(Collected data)
• • • • •

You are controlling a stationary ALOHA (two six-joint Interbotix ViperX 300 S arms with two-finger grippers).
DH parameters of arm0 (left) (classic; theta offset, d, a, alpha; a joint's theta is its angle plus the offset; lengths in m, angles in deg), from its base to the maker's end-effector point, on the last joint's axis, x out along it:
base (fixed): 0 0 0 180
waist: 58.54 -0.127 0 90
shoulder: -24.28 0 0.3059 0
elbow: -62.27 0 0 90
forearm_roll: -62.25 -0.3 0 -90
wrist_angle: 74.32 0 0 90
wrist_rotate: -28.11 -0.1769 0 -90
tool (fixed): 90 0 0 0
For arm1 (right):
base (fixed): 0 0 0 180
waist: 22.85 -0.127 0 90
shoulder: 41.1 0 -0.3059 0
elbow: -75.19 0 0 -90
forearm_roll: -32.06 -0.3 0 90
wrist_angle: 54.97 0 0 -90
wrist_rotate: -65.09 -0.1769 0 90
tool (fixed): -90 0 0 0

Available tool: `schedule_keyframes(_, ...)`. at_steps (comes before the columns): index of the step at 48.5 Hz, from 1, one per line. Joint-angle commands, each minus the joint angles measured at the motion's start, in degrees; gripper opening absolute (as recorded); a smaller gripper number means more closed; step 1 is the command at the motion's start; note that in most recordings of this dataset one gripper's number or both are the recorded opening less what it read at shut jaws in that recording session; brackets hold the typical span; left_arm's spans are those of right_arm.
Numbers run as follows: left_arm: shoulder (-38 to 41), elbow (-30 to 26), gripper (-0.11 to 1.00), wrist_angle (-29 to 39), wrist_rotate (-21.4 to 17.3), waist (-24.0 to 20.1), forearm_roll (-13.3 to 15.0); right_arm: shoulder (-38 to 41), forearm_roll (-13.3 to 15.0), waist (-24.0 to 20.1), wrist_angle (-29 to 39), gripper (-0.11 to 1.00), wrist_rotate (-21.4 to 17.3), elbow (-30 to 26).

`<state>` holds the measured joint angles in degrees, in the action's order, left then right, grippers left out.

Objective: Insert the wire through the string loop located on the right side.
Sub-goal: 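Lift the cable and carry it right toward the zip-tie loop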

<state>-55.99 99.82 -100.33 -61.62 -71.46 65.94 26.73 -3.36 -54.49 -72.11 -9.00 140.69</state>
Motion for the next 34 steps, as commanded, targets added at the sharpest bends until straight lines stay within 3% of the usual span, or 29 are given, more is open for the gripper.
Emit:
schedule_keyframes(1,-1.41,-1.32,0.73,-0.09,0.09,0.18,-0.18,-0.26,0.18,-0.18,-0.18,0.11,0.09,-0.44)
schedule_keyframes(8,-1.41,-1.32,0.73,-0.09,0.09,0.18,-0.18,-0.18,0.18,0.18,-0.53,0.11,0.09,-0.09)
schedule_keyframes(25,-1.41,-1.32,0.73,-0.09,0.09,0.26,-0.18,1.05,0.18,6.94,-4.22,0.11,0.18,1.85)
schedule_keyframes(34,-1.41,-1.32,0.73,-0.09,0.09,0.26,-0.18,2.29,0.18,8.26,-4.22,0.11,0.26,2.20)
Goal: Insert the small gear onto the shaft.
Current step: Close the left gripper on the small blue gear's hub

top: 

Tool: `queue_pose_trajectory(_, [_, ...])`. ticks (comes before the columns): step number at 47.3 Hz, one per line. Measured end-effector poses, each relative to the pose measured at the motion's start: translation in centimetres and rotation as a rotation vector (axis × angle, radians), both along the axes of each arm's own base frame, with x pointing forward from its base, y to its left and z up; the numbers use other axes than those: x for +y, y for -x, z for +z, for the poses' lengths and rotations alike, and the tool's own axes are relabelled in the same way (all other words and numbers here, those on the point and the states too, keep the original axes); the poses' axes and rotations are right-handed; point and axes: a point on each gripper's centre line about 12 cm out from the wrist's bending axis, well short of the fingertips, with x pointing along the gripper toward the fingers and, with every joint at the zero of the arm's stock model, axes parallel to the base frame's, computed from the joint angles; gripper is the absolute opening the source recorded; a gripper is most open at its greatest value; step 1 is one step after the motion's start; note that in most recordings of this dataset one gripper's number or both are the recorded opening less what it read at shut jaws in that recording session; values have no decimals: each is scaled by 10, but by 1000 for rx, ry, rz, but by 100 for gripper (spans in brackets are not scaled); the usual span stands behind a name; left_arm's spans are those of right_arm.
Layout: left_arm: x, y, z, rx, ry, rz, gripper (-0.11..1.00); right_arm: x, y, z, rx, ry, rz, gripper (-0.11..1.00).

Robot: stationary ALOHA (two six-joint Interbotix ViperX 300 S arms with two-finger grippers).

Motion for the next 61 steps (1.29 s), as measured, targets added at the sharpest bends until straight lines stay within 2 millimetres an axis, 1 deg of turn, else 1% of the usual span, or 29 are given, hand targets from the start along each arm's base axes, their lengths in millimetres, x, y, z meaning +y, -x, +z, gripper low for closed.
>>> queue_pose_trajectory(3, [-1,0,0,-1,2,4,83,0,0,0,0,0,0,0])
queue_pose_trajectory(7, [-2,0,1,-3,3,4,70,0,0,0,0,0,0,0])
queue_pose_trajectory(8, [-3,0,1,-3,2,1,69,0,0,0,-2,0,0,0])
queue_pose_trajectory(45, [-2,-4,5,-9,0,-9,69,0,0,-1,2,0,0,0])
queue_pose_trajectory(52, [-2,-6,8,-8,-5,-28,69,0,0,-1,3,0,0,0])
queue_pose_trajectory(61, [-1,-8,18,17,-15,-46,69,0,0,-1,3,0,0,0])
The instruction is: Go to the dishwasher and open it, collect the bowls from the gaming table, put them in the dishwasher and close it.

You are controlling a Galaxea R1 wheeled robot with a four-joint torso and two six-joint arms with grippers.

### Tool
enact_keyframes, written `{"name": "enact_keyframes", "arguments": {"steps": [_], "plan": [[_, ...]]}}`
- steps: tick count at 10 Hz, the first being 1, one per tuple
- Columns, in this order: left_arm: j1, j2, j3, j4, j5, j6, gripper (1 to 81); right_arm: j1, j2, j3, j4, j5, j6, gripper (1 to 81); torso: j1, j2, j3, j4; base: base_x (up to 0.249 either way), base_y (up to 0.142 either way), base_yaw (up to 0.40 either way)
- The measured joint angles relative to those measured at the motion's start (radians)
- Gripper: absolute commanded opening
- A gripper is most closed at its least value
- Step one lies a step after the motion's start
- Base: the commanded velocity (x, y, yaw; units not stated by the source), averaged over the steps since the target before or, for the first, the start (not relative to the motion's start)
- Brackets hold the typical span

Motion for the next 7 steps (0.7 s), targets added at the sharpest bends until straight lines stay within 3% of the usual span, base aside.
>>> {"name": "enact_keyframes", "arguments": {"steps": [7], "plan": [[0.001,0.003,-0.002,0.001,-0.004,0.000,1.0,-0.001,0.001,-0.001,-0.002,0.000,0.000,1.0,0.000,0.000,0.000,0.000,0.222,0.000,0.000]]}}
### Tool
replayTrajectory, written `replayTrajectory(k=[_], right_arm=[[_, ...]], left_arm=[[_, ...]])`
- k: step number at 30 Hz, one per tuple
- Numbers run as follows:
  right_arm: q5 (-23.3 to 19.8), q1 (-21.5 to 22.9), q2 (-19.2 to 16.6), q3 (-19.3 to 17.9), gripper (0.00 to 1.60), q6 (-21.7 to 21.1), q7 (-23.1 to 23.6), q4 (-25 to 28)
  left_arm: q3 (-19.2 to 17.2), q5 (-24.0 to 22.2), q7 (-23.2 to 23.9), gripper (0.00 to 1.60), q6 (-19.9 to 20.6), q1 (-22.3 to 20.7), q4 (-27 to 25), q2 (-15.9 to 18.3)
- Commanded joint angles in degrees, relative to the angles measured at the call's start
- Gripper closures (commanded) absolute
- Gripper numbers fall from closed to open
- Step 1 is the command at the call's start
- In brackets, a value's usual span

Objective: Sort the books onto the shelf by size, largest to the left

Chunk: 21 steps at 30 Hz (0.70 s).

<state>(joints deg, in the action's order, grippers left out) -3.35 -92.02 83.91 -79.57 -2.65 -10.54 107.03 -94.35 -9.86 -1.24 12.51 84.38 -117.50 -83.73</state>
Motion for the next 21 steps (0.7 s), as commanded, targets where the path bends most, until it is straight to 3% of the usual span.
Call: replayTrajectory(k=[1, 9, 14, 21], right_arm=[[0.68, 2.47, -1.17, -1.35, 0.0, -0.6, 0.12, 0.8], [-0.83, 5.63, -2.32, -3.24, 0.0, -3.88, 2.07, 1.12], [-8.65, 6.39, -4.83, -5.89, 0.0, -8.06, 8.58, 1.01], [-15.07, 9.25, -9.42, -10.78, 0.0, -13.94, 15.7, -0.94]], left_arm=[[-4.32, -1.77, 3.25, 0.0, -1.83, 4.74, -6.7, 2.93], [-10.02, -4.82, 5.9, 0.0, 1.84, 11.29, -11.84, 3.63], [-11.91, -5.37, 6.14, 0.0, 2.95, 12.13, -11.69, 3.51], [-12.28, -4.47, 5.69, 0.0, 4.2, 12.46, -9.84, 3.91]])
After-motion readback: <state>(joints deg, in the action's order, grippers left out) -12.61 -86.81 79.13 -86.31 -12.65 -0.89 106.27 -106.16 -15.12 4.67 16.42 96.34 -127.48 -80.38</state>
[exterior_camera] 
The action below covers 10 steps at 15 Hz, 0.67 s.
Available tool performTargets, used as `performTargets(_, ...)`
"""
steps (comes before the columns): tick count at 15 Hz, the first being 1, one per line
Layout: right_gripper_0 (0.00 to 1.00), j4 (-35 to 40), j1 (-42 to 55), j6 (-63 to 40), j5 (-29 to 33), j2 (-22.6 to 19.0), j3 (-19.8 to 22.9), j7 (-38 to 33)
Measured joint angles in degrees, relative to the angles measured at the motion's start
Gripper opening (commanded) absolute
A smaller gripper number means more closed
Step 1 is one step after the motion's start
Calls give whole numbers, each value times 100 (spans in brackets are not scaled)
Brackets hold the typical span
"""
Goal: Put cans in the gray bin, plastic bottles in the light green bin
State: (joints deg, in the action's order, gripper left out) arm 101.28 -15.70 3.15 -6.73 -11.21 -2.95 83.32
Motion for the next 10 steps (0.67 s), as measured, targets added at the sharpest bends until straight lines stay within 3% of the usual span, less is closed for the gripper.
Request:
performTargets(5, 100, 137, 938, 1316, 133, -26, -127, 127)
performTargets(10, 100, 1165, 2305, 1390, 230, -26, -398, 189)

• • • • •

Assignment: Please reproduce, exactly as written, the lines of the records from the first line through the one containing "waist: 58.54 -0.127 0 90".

Result:
You are controlling a stationary ALOHA (two six-joint Interbotix ViperX 300 S arms with two-finger grippers).
DH parameters of arm0 (left) (classic; theta offset, d, a, alpha; a joint's theta is its angle plus the offset; lengths in m, angles in deg), from its base to the maker's end-effector point, on the last joint's axis, x out along it:
base (fixed): 0 0 0 180
waist: 58.54 -0.127 0 90

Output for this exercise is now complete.